— Exercise aim —
Output only the lines of the entries that follow, starting at the one with "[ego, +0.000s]" and running down to the one with "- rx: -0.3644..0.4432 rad", both included and unchanged.

::::::::

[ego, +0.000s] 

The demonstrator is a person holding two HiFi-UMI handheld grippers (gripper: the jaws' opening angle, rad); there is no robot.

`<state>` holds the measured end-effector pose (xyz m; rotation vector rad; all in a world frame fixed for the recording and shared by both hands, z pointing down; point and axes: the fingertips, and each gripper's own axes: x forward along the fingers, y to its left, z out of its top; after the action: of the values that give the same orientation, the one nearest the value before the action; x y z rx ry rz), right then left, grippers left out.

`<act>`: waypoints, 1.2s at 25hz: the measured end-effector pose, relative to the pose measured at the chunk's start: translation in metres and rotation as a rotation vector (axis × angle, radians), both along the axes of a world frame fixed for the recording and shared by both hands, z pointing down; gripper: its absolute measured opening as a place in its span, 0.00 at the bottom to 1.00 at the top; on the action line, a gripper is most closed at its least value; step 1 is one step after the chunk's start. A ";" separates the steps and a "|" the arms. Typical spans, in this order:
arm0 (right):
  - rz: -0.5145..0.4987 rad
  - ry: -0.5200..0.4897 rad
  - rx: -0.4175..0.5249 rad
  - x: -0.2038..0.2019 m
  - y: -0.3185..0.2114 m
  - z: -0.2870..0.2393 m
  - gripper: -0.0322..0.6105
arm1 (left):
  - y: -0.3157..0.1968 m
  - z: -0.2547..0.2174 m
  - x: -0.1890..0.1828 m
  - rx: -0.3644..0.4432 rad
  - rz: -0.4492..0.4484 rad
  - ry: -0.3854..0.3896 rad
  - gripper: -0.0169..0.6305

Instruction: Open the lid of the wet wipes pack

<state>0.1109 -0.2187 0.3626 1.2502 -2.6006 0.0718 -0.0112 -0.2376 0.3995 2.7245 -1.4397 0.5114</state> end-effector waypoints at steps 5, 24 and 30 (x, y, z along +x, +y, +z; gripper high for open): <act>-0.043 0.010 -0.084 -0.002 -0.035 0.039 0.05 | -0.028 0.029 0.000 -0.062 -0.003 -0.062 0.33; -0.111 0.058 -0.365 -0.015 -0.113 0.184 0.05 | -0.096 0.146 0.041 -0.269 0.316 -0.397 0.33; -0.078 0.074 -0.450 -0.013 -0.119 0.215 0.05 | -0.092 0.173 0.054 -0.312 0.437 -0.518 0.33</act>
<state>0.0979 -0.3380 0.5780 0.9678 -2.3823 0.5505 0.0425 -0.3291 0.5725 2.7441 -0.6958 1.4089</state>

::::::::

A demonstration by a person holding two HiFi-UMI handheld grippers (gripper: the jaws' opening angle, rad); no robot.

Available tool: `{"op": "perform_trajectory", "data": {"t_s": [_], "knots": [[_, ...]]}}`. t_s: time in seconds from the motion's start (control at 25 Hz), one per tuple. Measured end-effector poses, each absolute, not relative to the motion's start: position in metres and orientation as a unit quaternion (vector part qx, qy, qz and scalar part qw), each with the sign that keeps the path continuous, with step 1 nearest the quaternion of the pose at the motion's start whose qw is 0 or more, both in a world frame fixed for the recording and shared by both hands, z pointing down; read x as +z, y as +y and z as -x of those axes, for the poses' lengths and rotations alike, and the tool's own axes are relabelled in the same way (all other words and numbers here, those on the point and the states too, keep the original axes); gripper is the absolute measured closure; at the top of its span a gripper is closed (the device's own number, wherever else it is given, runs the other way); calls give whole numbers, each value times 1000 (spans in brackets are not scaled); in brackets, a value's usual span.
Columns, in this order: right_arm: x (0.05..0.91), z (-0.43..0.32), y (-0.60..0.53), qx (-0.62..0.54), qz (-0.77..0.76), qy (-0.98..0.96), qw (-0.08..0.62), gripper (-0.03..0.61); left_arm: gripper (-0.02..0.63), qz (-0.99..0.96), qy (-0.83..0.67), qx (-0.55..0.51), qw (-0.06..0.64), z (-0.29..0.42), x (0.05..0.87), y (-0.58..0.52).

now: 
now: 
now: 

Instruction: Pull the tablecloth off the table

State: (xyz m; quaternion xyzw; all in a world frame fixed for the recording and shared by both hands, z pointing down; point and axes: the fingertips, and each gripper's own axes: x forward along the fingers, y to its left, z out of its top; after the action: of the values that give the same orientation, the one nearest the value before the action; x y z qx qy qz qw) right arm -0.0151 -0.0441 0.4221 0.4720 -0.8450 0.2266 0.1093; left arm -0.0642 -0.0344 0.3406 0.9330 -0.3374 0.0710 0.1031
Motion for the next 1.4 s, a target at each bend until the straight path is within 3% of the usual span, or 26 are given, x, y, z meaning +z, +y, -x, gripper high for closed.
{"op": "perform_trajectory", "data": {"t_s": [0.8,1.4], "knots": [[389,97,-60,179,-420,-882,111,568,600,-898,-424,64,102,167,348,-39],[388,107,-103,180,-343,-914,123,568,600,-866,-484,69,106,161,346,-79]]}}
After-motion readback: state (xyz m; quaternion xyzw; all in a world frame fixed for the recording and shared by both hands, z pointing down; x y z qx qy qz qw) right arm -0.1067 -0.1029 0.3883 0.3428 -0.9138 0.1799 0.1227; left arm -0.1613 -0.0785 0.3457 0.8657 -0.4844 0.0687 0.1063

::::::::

— Solution to this exercise —
[ego, +0.000s] 

The demonstrator is a person holding two HiFi-UMI handheld grippers (gripper: the jaws' opening angle, rad); there is no robot.

`<state>` holds the measured end-effector pose (xyz m; rotation vector rad; all in a world frame fixed for the recording and shared by both hands, z pointing down; point and axes: the fingertips, and each gripper's own axes: x forward along the fingers, y to its left, z out of its top; after the action: of the values that give the same orientation, the one nearest the value before the action; x y z rx ry rz), right then left, grippers left out.

`<act>`: waypoints, 1.2s at 25hz: the measured end-effector pose, relative to the pose measured at the chunk's start: translation in metres and rotation as a rotation vector (axis × angle, radians), both along the axes of a world frame fixed for the recording and shared by both hands, z pointing down; gripper: its absolute measured opening as a place in its span, 0.00 at the bottom to 1.00 at the top; on the action line, a gripper is most closed at its least value; step 1 is one step after the chunk's start. A ";" separates the steps and a "|" the arms. Typical spans, in this order:
arm0 (right):
  - rz: -0.5145..0.4987 rad
  - ry: -0.5200..0.4897 rad
  - rx: -0.4175..0.5249 rad
  - x: -0.2038..0.2019 m
  - y: -0.3185..0.2114 m
  - z: -0.2870..0.2393 m
  - gripper: -0.0322..0.6105
arm1 (left):
  - y: -0.3157..0.1968 m
  - z: -0.2547..0.2174 m
  - x: -0.1890..0.1828 m
  - rx: -0.3644..0.4432 rad

The response to the exercise has been completed.